What you will do: Return the run of lines below that opens with the line containing "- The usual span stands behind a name" and closes with the line containing "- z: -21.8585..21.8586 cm", keeping each one exact.
***** Given entries *****
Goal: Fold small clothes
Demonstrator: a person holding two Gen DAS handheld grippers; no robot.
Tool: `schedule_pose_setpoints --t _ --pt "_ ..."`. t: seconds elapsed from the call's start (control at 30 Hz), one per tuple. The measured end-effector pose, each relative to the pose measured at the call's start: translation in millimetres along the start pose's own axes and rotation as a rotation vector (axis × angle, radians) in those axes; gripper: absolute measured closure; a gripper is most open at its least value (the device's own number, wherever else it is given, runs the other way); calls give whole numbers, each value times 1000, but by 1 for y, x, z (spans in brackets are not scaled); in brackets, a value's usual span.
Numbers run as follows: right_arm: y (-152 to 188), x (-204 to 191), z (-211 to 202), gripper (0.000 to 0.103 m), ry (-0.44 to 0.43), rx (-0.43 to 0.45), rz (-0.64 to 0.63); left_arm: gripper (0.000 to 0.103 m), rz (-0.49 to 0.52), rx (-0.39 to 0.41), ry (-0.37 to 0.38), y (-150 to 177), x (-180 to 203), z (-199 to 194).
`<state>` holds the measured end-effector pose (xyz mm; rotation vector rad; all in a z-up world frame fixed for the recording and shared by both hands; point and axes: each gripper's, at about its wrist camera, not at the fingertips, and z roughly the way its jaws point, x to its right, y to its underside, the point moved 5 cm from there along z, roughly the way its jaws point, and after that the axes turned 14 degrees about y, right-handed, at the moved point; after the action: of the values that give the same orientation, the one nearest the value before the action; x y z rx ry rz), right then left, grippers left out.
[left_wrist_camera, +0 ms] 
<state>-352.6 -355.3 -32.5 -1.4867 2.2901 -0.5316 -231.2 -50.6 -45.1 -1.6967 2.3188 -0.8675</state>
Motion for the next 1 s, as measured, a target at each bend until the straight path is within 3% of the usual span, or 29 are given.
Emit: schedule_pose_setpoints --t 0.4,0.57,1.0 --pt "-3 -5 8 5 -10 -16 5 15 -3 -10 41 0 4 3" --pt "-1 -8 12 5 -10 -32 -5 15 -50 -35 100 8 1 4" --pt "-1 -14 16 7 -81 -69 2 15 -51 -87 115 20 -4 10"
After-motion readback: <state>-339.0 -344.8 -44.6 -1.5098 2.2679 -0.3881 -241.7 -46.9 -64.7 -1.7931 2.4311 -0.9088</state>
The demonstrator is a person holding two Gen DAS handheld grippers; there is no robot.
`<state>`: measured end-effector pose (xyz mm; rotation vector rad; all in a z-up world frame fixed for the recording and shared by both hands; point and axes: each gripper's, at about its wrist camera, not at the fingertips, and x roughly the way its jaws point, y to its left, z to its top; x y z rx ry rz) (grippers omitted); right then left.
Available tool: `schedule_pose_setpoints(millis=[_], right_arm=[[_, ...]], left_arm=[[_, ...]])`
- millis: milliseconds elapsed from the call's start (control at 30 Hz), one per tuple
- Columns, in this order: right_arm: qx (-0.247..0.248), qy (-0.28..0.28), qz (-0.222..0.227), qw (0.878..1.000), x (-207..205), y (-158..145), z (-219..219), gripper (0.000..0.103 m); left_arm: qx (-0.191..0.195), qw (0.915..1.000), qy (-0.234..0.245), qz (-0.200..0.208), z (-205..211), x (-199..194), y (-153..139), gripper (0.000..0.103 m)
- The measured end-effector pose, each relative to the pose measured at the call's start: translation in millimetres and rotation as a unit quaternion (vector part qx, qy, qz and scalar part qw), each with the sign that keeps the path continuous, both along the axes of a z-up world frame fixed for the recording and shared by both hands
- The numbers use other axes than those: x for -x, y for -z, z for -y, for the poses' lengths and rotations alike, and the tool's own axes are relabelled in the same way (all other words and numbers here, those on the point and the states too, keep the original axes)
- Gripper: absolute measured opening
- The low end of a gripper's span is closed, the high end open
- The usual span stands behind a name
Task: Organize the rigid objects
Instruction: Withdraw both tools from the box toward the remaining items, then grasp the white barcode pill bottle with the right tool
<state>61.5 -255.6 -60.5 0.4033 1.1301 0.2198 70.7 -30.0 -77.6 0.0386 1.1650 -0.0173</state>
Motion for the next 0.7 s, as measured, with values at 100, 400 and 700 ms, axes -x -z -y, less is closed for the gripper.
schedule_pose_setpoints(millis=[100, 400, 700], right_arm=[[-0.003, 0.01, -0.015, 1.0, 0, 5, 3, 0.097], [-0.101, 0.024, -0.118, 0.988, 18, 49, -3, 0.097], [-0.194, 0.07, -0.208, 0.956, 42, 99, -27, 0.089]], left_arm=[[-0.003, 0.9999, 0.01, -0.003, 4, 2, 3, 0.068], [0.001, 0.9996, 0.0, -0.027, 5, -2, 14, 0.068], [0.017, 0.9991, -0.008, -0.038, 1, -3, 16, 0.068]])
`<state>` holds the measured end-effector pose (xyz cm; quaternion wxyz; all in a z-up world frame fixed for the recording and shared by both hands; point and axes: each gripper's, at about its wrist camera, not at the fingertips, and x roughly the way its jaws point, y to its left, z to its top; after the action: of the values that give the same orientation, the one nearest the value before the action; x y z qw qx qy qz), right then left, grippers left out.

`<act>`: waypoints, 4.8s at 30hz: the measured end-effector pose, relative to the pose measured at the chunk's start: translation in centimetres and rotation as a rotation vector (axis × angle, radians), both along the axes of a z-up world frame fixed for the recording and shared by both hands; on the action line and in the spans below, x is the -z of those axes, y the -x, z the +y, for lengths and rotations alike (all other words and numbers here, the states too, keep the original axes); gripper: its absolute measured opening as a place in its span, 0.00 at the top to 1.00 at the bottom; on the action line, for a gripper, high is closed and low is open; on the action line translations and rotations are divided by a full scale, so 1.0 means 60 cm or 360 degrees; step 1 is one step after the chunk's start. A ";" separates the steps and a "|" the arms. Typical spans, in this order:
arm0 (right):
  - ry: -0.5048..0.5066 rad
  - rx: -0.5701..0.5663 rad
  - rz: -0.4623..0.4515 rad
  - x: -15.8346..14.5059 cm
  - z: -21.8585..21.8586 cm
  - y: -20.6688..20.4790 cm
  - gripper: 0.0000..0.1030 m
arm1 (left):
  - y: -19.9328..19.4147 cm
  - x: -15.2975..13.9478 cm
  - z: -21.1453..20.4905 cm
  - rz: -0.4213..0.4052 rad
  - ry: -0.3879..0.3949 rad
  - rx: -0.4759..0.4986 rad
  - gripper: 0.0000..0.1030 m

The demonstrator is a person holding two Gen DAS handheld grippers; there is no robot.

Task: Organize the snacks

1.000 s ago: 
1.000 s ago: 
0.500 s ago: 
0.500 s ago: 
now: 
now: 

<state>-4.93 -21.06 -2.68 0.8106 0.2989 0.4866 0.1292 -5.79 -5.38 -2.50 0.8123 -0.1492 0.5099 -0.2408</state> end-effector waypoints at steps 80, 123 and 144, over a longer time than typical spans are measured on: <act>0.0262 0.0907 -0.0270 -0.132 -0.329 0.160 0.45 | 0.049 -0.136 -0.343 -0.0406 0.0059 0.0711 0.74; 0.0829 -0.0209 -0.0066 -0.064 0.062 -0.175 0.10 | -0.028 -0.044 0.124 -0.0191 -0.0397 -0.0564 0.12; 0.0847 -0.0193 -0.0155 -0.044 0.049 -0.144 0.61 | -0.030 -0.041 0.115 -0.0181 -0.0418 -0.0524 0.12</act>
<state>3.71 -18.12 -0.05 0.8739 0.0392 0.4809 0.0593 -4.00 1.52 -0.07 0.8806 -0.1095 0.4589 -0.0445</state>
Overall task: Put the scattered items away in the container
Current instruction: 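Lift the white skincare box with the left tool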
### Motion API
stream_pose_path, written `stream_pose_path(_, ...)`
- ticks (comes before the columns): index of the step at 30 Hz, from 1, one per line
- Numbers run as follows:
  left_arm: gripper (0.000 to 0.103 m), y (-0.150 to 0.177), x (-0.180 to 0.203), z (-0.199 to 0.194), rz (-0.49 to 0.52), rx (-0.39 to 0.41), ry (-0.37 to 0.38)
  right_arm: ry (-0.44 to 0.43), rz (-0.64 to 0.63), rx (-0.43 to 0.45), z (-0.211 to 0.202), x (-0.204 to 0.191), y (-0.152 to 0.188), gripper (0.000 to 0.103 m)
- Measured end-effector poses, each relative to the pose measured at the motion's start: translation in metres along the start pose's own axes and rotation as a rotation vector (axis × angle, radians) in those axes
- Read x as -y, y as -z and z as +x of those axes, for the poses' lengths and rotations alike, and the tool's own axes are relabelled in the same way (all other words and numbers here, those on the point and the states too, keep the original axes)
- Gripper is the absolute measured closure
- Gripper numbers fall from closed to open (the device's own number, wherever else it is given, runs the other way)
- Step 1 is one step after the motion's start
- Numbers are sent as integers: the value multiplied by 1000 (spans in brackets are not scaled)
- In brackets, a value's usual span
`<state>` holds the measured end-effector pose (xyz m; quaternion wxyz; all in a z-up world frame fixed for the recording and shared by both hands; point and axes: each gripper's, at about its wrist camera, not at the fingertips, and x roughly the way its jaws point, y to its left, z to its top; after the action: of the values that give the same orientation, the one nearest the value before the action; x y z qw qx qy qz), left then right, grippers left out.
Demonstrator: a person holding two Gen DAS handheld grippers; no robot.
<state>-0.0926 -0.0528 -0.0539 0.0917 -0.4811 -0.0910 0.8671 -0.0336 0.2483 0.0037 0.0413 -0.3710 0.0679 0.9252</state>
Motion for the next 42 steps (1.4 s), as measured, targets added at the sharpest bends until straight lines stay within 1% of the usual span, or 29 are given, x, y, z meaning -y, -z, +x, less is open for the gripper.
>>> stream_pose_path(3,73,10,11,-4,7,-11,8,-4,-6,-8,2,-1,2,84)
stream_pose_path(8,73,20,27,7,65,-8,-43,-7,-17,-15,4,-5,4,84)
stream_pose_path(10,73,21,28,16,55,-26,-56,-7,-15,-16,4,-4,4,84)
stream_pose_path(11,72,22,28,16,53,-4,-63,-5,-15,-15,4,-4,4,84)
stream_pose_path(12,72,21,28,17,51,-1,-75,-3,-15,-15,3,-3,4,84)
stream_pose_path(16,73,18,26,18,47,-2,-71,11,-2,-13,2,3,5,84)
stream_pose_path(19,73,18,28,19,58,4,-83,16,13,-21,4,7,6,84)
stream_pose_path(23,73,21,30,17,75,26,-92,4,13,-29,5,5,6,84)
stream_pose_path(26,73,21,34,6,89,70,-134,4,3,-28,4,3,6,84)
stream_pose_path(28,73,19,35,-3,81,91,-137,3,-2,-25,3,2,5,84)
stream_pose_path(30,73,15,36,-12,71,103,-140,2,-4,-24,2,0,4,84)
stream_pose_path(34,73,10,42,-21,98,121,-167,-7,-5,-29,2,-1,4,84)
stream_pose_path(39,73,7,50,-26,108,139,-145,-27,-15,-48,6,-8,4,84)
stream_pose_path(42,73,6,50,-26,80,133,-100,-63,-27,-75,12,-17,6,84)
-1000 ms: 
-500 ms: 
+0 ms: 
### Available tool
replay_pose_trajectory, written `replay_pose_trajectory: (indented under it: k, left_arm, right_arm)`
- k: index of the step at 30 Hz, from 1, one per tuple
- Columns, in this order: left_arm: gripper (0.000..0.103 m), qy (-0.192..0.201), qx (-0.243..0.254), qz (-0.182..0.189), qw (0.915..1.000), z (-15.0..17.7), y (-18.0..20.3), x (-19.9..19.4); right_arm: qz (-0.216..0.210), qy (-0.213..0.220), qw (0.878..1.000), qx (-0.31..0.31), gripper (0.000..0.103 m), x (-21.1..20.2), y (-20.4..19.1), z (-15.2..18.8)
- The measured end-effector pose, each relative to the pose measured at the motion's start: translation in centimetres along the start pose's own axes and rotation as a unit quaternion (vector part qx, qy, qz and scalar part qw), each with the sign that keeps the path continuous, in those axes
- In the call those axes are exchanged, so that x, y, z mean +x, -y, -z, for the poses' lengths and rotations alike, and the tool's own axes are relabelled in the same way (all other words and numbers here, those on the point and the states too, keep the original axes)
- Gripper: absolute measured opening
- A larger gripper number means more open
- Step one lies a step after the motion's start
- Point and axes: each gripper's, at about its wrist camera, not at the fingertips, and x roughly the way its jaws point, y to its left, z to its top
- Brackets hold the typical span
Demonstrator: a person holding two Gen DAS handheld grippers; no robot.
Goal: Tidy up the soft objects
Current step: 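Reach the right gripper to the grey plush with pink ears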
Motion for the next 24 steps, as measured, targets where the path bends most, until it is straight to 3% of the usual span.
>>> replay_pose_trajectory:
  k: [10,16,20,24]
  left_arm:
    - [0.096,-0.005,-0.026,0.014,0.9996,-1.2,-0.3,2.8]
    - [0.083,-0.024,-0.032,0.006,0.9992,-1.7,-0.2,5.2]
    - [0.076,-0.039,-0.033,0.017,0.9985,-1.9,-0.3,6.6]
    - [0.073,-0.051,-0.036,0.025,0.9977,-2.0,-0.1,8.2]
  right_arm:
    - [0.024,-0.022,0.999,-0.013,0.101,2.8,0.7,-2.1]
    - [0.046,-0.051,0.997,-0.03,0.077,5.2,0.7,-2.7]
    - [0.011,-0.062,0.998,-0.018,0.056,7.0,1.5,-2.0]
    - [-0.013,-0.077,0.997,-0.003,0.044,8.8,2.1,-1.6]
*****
Your response:
- The usual span stands behind a name
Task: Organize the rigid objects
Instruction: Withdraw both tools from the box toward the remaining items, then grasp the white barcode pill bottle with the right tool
<state>61.5 -255.6 -60.5 0.4033 1.1301 0.2198 70.7 -30.0 -77.6 0.0386 1.1650 -0.0173</state>
Motion for the next 0.7 s, as measured, with values at 100, 400 and 700 ms, axes -x -z -y, less is closed for the gripper.
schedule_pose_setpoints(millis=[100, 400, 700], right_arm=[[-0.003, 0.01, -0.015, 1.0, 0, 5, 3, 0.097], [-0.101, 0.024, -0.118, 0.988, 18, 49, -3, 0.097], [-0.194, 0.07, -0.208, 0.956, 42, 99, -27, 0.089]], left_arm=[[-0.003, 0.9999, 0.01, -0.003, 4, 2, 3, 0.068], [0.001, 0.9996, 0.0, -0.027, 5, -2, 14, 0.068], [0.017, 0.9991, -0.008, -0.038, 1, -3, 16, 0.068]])
`<state>` holds the measured end-effector pose (xyz cm; quaternion wxyz; all in a z-up world frame fixed for the recording and shared by both hands; point and axes: each gripper's, at about its wrist camera, not at the fingertips, and x roughly the way its jaws point, y to its left, z to its top; after the action: of the values that give the same orientation, the one nearest the value before the action; x y z qw qx qy qz), right then left, grippers left out.

`<act>`: waypoints, 4.8s at 30hz: the measured end-effector pose, relative to the pose measured at the chunk's start: translation in centimetres and rotation as a rotation vector (axis × angle, radians), both along the axes of a z-up world frame fixed for the recording and shared by both hands; on the action line and in the spans below, x is the -z of those axes, y the -x, z the +y, for lengths and rotations alike (all other words and numbers here, the states too, keep the original axes); gripper: its absolute measured opening as a place in its span, 0.00 at the top to 1.00 at the bottom; on the action line, for a gripper, high is closed and low is open; on the action line translations and rotations are divided by a full scale, so 1.0 means 60 cm or 360 degrees; step 1 is one step after the chunk's start. A ";" separates the steps and a "|" the arms. Typical spans, in this order:
arm0 (right):
  - ry: -0.5048..0.5066 rad
  - rx: -0.5701..0.5663 rad
  - rz: -0.4623..0.4515 rad
  - x: -15.8346..14.5059 cm
  - z: -21.8585..21.8586 cm

This exercise is now done.